* [Given data]:
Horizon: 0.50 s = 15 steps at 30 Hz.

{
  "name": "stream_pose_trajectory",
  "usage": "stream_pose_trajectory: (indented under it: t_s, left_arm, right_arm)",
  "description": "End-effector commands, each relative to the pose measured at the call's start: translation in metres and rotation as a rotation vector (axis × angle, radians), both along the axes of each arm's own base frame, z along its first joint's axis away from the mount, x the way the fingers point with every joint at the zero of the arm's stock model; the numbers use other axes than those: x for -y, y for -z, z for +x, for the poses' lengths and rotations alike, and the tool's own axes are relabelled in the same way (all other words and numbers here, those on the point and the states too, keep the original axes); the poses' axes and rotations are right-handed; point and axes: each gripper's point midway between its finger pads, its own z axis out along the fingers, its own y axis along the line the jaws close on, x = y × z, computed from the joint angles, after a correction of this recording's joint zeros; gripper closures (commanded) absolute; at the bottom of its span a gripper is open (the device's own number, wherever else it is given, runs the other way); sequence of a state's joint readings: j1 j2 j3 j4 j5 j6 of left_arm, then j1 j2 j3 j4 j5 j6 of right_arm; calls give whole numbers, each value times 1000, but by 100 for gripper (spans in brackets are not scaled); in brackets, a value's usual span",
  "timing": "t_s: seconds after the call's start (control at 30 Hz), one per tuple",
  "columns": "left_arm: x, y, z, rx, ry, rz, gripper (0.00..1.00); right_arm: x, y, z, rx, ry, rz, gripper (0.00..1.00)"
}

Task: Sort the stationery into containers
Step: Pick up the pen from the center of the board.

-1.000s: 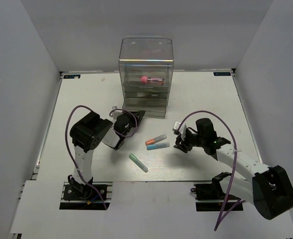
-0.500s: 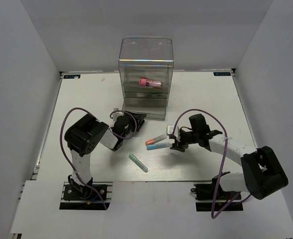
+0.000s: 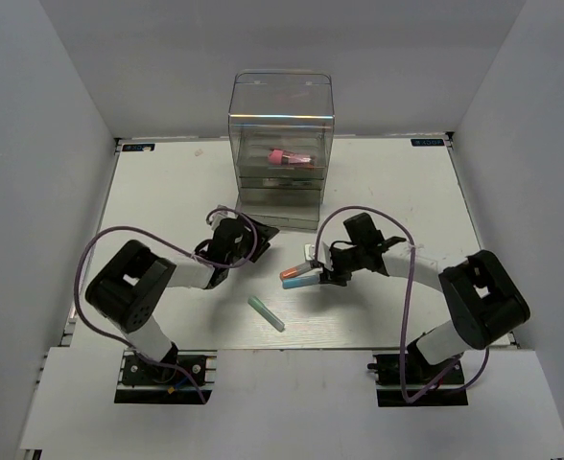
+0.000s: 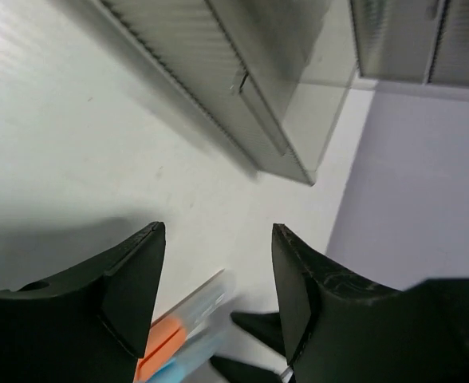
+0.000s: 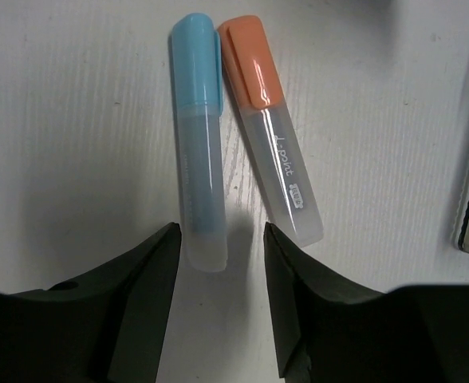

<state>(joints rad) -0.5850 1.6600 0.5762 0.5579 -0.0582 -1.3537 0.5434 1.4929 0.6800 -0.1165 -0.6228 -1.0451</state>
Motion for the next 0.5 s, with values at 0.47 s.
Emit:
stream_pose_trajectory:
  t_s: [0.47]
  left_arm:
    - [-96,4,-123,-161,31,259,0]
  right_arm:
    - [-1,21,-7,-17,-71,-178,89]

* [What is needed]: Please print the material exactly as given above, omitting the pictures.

* [Solution]:
Horizon: 0.50 s = 15 steps at 30 Hz.

{
  "name": "stream_pose_trajectory",
  "usage": "stream_pose_trajectory: (indented under it: t_s, left_arm, right_arm)",
  "description": "End-effector commands, each relative to the pose measured at the call's start: translation in metres and rotation as a rotation vector (axis × angle, radians), both along the axes of each arm's own base frame, z along its first joint's axis away from the mount, x the way the fingers point with every joint at the zero of the arm's stock model; the numbers use other axes than those: x for -y, y for -z, z for +x, for the poses' lengths and rotations alike, and the tool's own axes are relabelled in the same way (all other words and numbers here, those on the point and the states too, keep the original axes); the poses' axes and rotations are right-handed; point and axes: each gripper's point midway between its finger pads, its own z axis out along the fingers, its own y axis along the line the jaws close on, x = y × z, computed from the joint angles, after a correction of this recording's joint zeros; gripper closures (commanded) absolute; at the bottom of its span a gripper is open (the device's own number, wherever else it is given, runs the other way); sequence of a state's joint readings: j1 j2 j3 j4 j5 j6 of left_arm, then j1 j2 j3 j4 j5 j6 of right_arm; calls give whole numbers, each value times 1000, but by 100 for gripper (spans in brackets are not scaled); in brackets, a value's usual span",
  "timing": "t_s: seconds after the call's start (control at 30 Hz), one per tuple",
  "columns": "left_arm: x, y, z, rx, ry, rz, gripper (0.00..1.00); right_arm: x, y, z, rx, ry, rz, gripper (0.00..1.00)"
}

Task: Sort the stationery into containers
Step: Pick up the pen from the center of the board.

-1.000s: 
-0.500s: 
+0.000s: 
+0.000s: 
+0.000s: 

<state>(joints rad) -0.5850 1.6600 0.5762 0.5579 -0.0582 -1.3537 0.5434 1.4929 0.6800 -0.1165 -0.6228 -1.0451</state>
Motion for the next 0.5 s, with values at 0.47 s.
Emit:
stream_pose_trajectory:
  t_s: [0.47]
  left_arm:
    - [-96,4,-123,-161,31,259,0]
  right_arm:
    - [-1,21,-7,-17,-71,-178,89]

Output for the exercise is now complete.